J’aurais souhaité écrire sur la plage au crépuscule, afin que le soleil déposât son éclat ultime sur la page.
Hélas ! J’avais laissé passer le temps en faisant la fête sur la terrasse.
Lorsque mes pieds foulèrent le sable, la petite lune m’observait déjà, répandant le lait de sa lumière autour de son visage à moitié enfoui dans l’oreiller du ciel…
Pendant un instant, je songeai à retourner dans ma chambre pour écrire, comme d’habitude, sous la lampe.
Mais je me ravisai.
Le temps que je remonte la pente herbeuse, que je marche le long du chemin bordé de pins et que je pousse le portail de l’hôtel, une demi-heure s’écoulerait au moins. Et je craignais, au moment d’écrire, de me sentir trop lasse…

Je m’assis alors sur le rivage.
Je n’avais pour seule lueur que le point bleu d’une petite lampe au centre d’un groupe de jeunes Orientaux qui fumaient le narguilé en bavardant doucement, à quelques mètres de moi.
Comment parviendrais-je à écrire avec une syntaxe acceptable, à maintenir l’équilibre de mes phrases, à tracer des lettres lisibles et correctes, sans lumière suffisante ?
Pour mettre un terme à cette question obsédante qui dansait dans ma tête, j’ouvris mon cahier.

La page me semblait la nuit elle-même… Néanmoins, il me fallait faire confiance à l’élan de mon esprit et au mouvement de ma main. Peut-être que l’univers qui se déployait là, juste devant mon regard, me demandait de me frayer avec ma plume un chemin dans le noir infini, tel un oiseau nocturne…

J’écrivis donc. Je me laissai porter par mon vol, la vibration de l’aile d’une idée nouvelle qui me précédait, sans me préoccuper de la direction rationnelle du texte sur le papier. J’ignorais comment la pointe de ma plume occupait l’espace. À gauche ? À droite ? Au milieu ? L’écriture se détachait de mes yeux, courait au gré de son désir d’exister, comme une enfant désobéissante. Enfin ! J’échappais à l’autorité de ma volonté ! Je lâchais prise sur mes intentions. Je ne me souciais plus du résultat. Je savais, certes, que j’écrivais un roman au sujet de ma vie. Mais le Comment demeurait un mystère. L’écriture allait bien plus loin que ce projet. Elle dépassait toutes mes velléités. C’était elle, la voyageuse dans l’obscurité. Et je me fiais, en tant que sa compagne de route, à son tracé, même s’il m’était inconnu et invisible.

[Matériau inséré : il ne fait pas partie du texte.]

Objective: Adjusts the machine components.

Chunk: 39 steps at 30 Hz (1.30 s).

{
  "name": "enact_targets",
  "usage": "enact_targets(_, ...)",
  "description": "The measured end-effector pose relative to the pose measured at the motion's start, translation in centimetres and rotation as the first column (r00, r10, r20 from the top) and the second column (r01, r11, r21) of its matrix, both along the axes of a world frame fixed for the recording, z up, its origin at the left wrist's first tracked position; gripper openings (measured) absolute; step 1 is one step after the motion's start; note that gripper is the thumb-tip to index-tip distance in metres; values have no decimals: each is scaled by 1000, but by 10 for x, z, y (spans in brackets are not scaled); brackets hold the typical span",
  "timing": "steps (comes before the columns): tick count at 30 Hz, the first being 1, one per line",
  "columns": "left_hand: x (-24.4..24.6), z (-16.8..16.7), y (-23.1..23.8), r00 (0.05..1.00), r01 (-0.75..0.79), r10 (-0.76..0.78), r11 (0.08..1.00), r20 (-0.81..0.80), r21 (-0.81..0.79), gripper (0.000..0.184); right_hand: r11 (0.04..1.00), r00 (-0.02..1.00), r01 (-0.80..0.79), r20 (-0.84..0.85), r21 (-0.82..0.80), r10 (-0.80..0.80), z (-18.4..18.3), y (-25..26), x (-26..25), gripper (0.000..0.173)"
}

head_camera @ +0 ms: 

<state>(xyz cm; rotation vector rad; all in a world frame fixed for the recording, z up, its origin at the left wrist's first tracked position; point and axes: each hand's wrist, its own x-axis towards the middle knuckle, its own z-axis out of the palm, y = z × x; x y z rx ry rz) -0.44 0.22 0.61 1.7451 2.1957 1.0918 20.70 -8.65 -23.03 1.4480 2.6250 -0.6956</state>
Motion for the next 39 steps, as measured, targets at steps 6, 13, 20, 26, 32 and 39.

À la fin, le groupe d’Orientaux s’était dispersé. Le silence avait envahi la plage. Je n’entendais que la respiration des vagues…

Alors, je refermai mon cahier, me levai et foulant, pieds nus, le sable, je repris la pente herbeuse…

Quand j’allumai la lampe de ma chambre d’hôtel, je fus éblouie par mes pages. Les mots ne s’entrechoquaient pas mais s’unissaient. Les lettres s’enlaçaient comme des amoureuses ; une phrase s’enroulait autour de sa sœur ; une autre se déliait vers le haut, sans destination, poursuivant un point inexistant dans la marge. Des expressions s’épousaient, donnant naissance à des associations insolites, des néologismes poétiques, des images qui me révélaient la splendeur de ma propre profondeur que j’avais ignorée pendant trop longtemps.

C’est ainsi que la métaphore la mer de mon âme m’apparut, m’invitant à l’explorer très tôt le lendemain en tant que plongeuse.

Quant à mon traditionnel roman, il s’était métamorphosé pour devenir, au moment où l’héroïne, trahie et en pleurs, s’effondre sur son journal intime sans parvenir à raconter de manière structurée l’histoire qui la faisait tant souffrir,

long calligramme.

Je me sentais heureuse. J’étais récompensée d’avoir accepté d’écrire aveuglément, d’avoir pris le risque d’écrire mal, car cette expérience m’avait rendu au centuple ce que j’avais consenti à abandonner, en m’offrant un lumineux résultat que je n’attendais pas.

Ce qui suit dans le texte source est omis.